Conclusions and Closing Remarks

Plaque delamination often occurs at the shoulder region of the fibrous cap. Studies of atherosclerotic plaque delamination in mouse specimens provide a way to understand the mechanisms of arterial failure and damage evolution at material layer interfaces. There are studies that focus on the analysis of stress–strain behavior and tissue dissection inside the arterial material,1315 but few studies have investigated the delamination of atherosclerotic plaque from the underlying arterial wall.

In the present work, a finite element based modeling approach for simulating atherosclerotic plaque delamination events has been developed and demonstrated. Simulations of plaque delamination experiments on mouse aorta specimens have been carried out, in which the HGO model for the bulk arterial material behavior and the CZM for the delamination behavior along the plaque-media interface are adopted. The 3D geometry model is generated based on images from the plaque delamination experiments and on geometric values from the literature.

Parameter values for the HGO model and the CZM were determined based on values suggested in the literature, by matching simulation predictions of the first loading–delamination–unloading cycle of the load–displacement curve from specimen #1 with the measured curve, and by requiring that the predicted deformations be consistent with those from experimental measurements. As validation of the CZM approach, the parameter values identified from the first loading–delamination–unloading cycle of specimen #1 were employed for one group of simulations for loading cycles 2, 3 from specimen #1 and another group of simulations for loading–unloading cycles 2, 3 from specimen #2. The simulation predictions of the load–displacement curves for these cycles were found to match reasonably well with experimental curves.

Furthermore, the simulation model was used to study the effects of geometric uncertainty on simulation predictions.
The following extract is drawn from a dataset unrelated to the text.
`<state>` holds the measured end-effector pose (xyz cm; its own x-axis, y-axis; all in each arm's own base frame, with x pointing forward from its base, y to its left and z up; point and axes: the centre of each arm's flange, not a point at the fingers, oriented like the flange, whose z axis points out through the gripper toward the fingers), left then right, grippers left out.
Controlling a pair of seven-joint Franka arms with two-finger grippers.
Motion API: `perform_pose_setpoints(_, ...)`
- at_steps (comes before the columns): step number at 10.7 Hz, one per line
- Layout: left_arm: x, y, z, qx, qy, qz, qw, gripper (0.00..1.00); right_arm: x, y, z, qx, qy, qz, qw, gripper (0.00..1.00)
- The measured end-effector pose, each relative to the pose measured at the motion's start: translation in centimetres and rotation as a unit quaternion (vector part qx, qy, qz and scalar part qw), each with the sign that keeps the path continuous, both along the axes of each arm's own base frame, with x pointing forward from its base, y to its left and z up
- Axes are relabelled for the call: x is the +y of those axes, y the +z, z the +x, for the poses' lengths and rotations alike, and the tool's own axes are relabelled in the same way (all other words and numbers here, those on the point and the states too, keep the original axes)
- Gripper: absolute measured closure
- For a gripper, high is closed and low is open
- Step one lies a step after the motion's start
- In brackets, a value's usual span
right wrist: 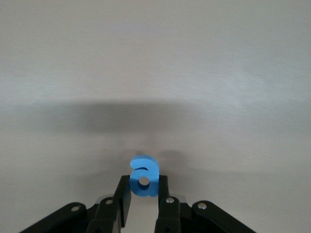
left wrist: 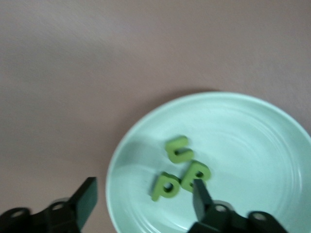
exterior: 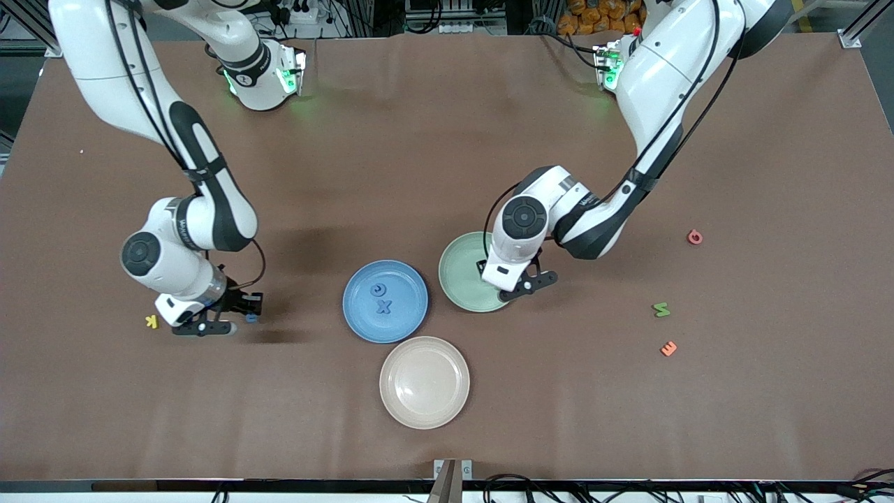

It was found that the predicted load in the delamination phase was not affected by the plaque thickness, but it was strongly affected by the curvature of the arterial wall in cross-section.

While the geometric uncertainty and associated simplifications and approximations for the simulation model may be partly responsible for the differences seen in the comparisons between simulation predictions and experimental results, approximations in modeling the bulk material behavior for the arterial wall and for the plaque are also expected to contribute to the observed differences. First, it is known that the mechanical behavior of the plaque is in general different from that of the arterial wall. In the current study, the plaque was modeled using the HGO constitutive model which was developed for the arterial wall. The HGO model may not be appropriate for the plaque because the histological components of the plaque are different from those of the arterial wall.21 Hence, a more suitable constitutive model for the plaque is needed. Second, due to the lack of experimental data, several of the HGO model parameter values for the arterial wall and for the plaque were simply chosen to be the same in the current study, which may be grossly inadequate. Third, adventitia, media and intima are three layers in the arterial wall which in general have different material properties, but they are lumped together in the current study as a single layer. Fourth, experimental data show the existence of hysteresis behavior in the load–displacement curve, which suggests that there may be a need to consider the viscoelastic behavior of the arterial wall and the plaque.